Calculates various features from time series data.
Project description
tsfeatures
Calculates various features from time series data. Python implementation of the R package tsfeatures.
Installation
You can install the released version of tsfeatures
from the Python package index with:
pip install tsfeatures
Usage
The tsfeatures
main function calculates by default the features used by Montero-Manso, Talagala, Hyndman and Athanasopoulos in their implementation of the FFORMA model.
from tsfeatures import tsfeatures
This function receives a panel pandas df with columns unique_id
, ds
, y
and optionally the frequency of the data.
tsfeatures(panel, freq=7)
By default (freq=None
) the function will try to infer the frequency of each time series (using infer_freq
from pandas
on the ds
column) and assign a seasonal period according to the built-in dictionary FREQS
:
FREQS = {'H': 24, 'D': 1,
'M': 12, 'Q': 4,
'W':1, 'Y': 1}
You can use your own dictionary using the dict_freqs
argument:
tsfeatures(panel, dict_freqs={'D': 7, 'W': 52})
List of available features
Features | ||
---|---|---|
acf_features | heterogeneity | series_length |
arch_stat | holt_parameters | sparsity |
count_entropy | hurst | stability |
crossing_points | hw_parameters | stl_features |
entropy | intervals | unitroot_kpss |
flat_spots | lumpiness | unitroot_pp |
frequency | nonlinearity | |
guerrero | pacf_features |
See the docs for a description of the features. To use a particular feature included in the package you need to import it:
from tsfeatures import acf_features
tsfeatures(panel, freq=7, features=[acf_features])
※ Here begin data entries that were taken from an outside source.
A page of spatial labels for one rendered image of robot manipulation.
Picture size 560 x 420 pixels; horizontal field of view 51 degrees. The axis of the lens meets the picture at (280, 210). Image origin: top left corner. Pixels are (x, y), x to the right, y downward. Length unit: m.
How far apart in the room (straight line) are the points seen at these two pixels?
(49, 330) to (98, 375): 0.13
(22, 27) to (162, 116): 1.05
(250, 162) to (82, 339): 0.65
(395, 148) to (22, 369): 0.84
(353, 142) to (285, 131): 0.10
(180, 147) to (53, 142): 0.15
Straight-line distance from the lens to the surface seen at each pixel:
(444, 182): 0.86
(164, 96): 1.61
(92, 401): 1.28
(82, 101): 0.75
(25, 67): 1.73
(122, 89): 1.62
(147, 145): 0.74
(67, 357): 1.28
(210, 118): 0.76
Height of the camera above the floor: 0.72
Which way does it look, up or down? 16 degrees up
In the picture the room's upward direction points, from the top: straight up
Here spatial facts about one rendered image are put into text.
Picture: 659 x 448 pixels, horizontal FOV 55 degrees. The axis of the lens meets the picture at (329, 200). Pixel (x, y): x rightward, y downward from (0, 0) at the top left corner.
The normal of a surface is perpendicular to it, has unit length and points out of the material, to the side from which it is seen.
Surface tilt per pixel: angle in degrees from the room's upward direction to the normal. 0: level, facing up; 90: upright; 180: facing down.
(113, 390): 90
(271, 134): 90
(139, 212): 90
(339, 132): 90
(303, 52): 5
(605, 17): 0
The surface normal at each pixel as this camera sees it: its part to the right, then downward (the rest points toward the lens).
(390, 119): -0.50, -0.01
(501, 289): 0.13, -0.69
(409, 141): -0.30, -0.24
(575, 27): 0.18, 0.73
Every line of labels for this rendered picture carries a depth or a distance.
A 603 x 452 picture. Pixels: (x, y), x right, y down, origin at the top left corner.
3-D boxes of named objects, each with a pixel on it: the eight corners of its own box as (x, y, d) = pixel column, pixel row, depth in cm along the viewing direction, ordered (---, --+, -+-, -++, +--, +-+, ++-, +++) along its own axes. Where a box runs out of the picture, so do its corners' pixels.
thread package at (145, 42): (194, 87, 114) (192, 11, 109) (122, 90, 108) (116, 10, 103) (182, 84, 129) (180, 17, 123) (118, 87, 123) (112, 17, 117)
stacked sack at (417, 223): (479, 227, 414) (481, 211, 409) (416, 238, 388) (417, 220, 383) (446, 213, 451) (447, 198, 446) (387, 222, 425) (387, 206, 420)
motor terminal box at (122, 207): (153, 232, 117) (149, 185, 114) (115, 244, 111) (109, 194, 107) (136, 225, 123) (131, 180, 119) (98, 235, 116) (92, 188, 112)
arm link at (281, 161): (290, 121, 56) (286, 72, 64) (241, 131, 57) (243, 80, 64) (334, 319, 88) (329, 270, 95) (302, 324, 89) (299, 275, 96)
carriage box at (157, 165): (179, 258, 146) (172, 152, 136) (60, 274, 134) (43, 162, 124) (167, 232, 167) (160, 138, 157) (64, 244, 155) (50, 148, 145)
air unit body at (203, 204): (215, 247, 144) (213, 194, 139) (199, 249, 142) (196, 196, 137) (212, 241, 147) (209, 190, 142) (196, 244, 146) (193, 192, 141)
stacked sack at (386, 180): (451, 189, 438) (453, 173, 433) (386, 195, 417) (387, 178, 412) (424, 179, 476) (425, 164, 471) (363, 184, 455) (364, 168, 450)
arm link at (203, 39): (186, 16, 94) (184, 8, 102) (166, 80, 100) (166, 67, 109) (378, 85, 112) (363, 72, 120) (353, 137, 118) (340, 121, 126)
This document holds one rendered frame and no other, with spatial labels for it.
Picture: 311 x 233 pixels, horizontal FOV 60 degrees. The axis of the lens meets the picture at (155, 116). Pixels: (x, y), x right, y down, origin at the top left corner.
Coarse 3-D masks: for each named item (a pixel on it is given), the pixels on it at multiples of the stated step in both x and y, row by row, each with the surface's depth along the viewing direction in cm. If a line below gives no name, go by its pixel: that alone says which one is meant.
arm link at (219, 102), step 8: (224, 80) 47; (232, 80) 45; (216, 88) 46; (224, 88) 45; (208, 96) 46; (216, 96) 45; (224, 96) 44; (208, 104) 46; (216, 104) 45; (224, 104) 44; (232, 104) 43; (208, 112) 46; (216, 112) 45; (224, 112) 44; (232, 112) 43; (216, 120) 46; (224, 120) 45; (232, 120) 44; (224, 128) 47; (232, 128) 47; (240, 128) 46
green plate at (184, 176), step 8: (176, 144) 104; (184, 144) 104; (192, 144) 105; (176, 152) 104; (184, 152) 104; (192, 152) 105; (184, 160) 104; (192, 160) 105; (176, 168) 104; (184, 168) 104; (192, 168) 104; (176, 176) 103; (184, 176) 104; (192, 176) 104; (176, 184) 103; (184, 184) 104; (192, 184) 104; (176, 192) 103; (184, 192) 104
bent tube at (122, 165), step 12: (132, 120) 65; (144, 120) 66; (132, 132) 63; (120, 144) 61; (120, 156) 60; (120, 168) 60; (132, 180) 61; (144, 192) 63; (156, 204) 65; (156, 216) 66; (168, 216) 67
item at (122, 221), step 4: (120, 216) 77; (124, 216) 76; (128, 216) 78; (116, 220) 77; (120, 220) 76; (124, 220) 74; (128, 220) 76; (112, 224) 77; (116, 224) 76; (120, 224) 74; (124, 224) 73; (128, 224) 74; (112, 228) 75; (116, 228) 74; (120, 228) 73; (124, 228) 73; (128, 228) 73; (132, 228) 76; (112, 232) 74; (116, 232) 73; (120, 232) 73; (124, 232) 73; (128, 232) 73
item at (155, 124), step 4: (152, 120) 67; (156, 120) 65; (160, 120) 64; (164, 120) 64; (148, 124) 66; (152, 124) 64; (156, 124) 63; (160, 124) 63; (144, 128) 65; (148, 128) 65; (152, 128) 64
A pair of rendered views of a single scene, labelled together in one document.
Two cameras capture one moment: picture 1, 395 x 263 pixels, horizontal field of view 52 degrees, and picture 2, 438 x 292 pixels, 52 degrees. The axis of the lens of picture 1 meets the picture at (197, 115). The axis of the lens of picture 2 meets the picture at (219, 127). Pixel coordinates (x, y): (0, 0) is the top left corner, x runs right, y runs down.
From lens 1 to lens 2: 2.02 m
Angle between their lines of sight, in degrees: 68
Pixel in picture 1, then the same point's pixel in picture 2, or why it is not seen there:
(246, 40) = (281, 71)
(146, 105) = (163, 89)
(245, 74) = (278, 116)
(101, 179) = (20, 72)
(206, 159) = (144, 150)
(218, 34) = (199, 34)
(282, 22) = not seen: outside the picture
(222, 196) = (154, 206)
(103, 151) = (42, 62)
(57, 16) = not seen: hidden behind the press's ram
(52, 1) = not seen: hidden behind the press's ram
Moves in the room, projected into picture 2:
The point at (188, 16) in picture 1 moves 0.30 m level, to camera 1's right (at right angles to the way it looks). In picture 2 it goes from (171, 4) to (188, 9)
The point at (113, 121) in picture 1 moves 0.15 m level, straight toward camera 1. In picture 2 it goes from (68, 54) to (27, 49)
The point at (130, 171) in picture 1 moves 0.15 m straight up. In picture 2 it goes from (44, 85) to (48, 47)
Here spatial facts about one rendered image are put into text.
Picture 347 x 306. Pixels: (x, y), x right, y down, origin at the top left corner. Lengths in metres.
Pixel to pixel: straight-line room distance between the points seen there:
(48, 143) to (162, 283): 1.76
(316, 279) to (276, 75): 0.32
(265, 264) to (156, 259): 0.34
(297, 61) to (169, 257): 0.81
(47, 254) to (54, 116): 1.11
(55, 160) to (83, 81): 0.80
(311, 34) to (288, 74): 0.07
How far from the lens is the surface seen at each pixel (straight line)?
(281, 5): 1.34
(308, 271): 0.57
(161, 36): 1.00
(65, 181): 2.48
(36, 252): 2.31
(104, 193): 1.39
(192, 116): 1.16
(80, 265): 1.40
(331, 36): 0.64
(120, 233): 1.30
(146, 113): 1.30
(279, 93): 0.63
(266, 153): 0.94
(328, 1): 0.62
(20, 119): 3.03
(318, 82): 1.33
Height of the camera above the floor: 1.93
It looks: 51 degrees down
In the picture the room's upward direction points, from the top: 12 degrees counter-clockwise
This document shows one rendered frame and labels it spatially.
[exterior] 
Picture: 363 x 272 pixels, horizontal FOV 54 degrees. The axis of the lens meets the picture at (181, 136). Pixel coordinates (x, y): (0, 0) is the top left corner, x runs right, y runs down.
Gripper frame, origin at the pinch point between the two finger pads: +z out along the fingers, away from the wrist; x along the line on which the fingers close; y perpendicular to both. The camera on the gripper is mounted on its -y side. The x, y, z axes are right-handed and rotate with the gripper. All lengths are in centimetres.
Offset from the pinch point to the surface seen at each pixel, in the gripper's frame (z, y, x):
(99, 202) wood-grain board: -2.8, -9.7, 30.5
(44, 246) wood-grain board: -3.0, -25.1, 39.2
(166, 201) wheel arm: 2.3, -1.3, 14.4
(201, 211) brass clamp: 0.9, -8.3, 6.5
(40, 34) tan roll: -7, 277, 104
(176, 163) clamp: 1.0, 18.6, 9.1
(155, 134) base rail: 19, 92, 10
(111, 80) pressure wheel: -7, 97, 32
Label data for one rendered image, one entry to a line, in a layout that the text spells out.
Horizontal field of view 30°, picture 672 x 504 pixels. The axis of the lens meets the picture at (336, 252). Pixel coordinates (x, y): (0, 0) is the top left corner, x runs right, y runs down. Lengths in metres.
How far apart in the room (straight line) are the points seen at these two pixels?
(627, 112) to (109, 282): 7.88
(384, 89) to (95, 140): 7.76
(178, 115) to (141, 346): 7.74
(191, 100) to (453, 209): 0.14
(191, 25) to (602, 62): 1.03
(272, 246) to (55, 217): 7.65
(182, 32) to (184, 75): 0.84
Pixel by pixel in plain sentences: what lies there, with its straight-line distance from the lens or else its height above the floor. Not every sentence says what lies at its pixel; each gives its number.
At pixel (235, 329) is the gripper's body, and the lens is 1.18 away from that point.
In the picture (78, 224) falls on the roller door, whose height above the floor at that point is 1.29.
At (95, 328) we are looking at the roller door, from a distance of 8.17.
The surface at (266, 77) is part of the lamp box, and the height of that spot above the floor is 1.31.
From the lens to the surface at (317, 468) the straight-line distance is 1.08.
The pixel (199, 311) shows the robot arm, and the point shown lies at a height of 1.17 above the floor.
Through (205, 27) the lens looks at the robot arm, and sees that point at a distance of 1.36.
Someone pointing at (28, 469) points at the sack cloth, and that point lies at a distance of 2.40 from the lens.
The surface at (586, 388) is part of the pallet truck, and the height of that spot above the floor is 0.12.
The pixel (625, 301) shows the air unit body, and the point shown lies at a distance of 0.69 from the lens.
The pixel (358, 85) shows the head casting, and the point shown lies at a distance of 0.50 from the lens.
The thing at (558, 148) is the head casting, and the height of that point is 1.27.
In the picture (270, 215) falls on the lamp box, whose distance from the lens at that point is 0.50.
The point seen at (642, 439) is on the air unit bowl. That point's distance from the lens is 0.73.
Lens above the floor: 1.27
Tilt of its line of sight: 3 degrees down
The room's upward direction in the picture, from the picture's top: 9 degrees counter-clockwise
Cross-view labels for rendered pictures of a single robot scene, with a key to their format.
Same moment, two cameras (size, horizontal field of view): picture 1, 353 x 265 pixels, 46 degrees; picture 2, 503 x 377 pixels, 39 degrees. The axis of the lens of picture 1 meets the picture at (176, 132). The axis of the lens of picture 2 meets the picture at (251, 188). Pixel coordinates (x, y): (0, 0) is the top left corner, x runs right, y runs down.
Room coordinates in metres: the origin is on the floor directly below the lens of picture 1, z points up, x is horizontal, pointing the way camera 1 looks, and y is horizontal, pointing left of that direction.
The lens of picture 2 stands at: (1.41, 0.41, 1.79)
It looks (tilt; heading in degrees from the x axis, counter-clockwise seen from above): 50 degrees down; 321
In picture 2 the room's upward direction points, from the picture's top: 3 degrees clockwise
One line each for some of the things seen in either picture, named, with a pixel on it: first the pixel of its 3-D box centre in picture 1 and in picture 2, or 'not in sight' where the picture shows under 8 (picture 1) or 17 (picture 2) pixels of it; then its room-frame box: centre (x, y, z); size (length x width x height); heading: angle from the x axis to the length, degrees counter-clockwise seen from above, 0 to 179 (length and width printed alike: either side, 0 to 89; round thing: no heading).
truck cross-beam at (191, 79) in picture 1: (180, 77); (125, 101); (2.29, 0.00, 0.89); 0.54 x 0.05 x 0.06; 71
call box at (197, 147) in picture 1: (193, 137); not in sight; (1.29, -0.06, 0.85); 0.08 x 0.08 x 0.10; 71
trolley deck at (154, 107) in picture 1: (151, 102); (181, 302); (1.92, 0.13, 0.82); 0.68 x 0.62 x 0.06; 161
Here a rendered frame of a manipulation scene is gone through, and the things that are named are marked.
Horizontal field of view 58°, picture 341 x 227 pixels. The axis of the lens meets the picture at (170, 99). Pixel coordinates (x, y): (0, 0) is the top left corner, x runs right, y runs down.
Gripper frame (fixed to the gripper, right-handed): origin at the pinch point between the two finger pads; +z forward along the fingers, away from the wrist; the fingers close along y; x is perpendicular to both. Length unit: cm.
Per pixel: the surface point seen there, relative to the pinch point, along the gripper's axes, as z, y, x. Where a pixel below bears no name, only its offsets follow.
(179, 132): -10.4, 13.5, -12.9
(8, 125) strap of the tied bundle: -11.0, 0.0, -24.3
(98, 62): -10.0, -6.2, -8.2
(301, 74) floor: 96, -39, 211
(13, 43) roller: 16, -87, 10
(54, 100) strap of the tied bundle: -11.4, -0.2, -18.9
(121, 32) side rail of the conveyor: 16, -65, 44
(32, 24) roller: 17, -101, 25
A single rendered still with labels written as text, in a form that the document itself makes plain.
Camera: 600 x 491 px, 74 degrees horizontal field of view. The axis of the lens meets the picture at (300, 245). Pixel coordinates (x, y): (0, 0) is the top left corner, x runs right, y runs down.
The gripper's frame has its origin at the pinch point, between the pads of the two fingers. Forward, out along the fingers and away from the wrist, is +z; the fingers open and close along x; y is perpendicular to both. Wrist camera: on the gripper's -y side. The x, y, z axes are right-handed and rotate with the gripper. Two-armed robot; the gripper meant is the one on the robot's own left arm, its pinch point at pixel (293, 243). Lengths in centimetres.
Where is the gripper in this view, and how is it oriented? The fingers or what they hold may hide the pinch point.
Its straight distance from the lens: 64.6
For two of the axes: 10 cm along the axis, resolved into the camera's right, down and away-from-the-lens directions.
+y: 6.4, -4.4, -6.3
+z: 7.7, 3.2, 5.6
You can also define your own function and use it together with the included features:
def number_zeros(x, freq):
number = (x == 0).sum()
return {'number_zeros': number}
tsfeatures(panel, freq=7, features=[acf_features, number_zeros])
tsfeatures
can handle functions that receives a numpy array x
and a frequency freq
(this parameter is needed even if you don't use it) and returns a dictionary with the feature name as a key and its value.
R implementation
You can use this package to call tsfeatures
from R inside python (you need to have installed R, the packages forecast
and tsfeatures
; also the python package rpy2
):
from tsfeatures.tsfeatures_r import tsfeatures_r
tsfeatures_r(panel, freq=7, features=["acf_features"])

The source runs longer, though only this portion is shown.